==== Data shown ====
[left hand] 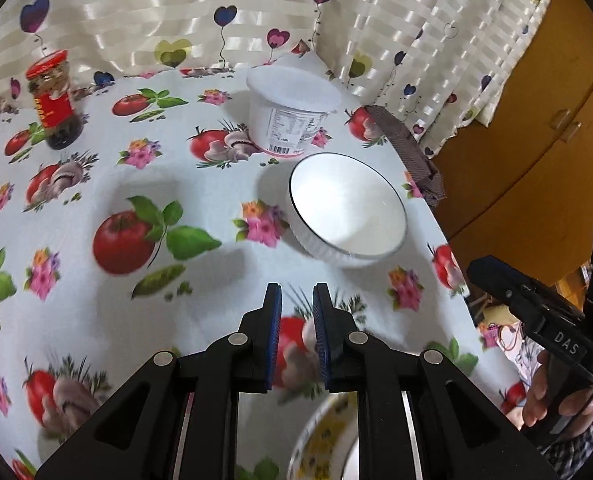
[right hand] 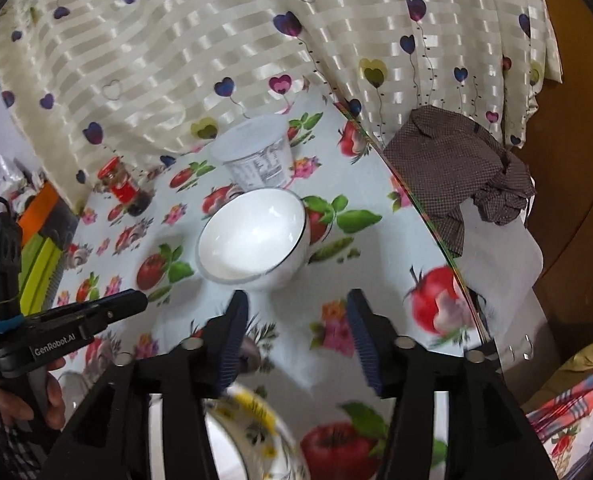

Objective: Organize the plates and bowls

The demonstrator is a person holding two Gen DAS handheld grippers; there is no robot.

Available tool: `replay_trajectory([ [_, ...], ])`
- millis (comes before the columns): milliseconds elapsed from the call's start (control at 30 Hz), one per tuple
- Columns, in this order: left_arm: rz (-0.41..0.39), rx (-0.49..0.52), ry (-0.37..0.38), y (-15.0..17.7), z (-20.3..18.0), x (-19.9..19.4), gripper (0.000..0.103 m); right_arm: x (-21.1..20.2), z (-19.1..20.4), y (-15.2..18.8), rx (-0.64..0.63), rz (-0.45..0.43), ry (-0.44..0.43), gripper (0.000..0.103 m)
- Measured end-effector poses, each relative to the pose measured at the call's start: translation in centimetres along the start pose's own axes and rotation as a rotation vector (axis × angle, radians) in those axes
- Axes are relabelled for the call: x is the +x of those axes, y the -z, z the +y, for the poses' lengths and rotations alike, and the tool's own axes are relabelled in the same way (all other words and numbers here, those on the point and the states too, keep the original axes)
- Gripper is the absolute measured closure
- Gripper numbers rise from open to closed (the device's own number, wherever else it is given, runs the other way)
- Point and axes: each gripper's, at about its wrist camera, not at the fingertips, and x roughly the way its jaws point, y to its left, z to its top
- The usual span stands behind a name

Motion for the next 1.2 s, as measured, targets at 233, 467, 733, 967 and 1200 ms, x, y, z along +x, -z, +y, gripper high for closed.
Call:
replay_trajectory([
  [233, 0.017, 0.009, 0.034, -2.7, 0.1, 2.8, 0.086, 4.1, -0.3, -2.5, -0.001, 0.057, -0.005, 0.044],
  [467, 0.041, -0.007, 0.037, -4.3, 0.6, 5.1, 0.085, 6.8, -1.1, -4.3, 0.038, 0.079, -0.017, 0.043],
  [733, 0.075, 0.017, 0.013, -5.4, 0.0, 7.2, 0.082, 9.8, -1.1, -5.0, 0.023, 0.138, -0.016, 0.043],
  [967, 0.068, 0.067, -0.027, -5.3, -0.8, 8.3, 0.082, 11.3, -0.6, -5.1, -0.015, 0.146, 0.005, 0.049],
  [1200, 0.049, 0.099, -0.053, -5.4, -1.1, 9.0, 0.082, 12.4, -0.8, -5.1, -0.012, 0.155, 0.006, 0.073],
])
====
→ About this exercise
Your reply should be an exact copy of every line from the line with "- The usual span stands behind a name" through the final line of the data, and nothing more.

→ Answer section
- The usual span stands behind a name

Motion for the next 1.2 s, as measured, targets at 233, 467, 733, 967 and 1200 ms, x, y, z along +x, -z, +y, gripper high for closed.
Call:
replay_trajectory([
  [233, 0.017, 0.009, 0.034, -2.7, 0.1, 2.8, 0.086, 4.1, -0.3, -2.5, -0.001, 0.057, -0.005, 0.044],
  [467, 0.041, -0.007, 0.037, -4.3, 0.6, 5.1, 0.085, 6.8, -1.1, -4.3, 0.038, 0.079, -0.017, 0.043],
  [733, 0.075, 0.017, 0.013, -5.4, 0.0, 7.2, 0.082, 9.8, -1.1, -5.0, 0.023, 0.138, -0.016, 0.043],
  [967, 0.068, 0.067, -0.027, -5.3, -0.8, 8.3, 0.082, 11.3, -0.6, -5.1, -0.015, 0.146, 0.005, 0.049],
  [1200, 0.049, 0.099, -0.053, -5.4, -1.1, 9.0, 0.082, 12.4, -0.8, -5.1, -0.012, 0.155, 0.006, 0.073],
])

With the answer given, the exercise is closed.